= Cobe Trophy Race =

American automobile race

The Cobe Trophy Race was an automobile race held in Indiana, in 1909 and 1910. The trophy was named for, and donated by, Ira M. Cobe, president of the Chicago Automobile Club. As one of the first long-distance races in the area, it was billed as the "Vanderbilt of the west," a reference to the Vanderbilt Cup Race, which had been held in Long Island, New York since 1904. The first running took place at the Crown Point Road Race Circuit, in northwestern Indiana. For the second year, proposals were submitted by the Indianapolis Motor Speedway and by the Elgin Road Race Course, just west of Chicago. Ultimately, the Board of Managers of the Chicago Automobile Club decided to make the 1910 race a speedway event, rather than a road course contest, and hence the second race was run at Indianapolis. At the time of this decision, the Club also announced the intent to bring the race to the Chicago area in 1911. As it turns out, though, there was no Cobe Trophy race in 1911 or in later years.

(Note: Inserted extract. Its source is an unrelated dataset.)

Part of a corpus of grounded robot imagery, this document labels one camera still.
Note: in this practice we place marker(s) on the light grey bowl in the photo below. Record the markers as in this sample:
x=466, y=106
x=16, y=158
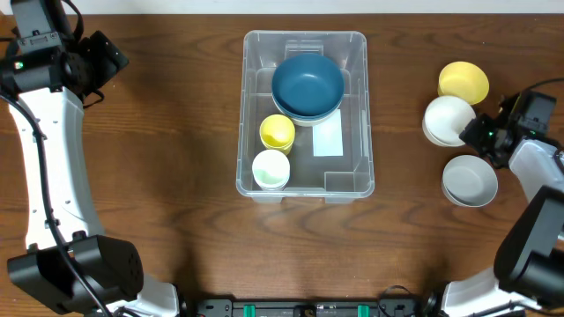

Only two drivers competed in both Cobe races, 1909 winner Louis Chevrolet and his teammate, Bob Burman.

==Race results==

| Year | Date | Venue | Winning Driver | Car | Race Distance |  | Time of Race | Winning Speed | Starting Cars |
| Miles | Laps |
| 1909 | June 19 | Crown Point Road Race Circuit | USA Louis Chevrolet | Buick | 395.6 | 17 | 08:01:39 | 49.287 mph | 12 |
| 1910 | July 4 | Indianapolis Motor Speedway | USA Joe Dawson | Marmon | 200 | 80 | 02:43:26.13 | 73.423 mph | 14 |

==Sources==

- "The Cobe Cup Auto Race of 1909;" Lowell Tribune; Apr. 28, 1998 (on line at *http://www.lowellpl.lib.in.us/s1998apr.htm).
- "Crowds Expected At Cobe Trophy;" New York Times; April 4, 1909.
- "Elgin Wants Cobe Race;" New York Times; Nov. 21, 1909.
- "Cobe Cup Contest at Indianapolis;" New York Times; June 5, 1910.
- https://web.archive.org/web/20111226011449/http://www.motorsport.com/stats/champ/byyear.asp?Y=1909
- http://www.champcarstats.com/year/1909.htm
- Scott, D. Bruce; INDY: Racing Before the 500; Indiana Reflections; 2005; ISBN 0-9766149-0-1.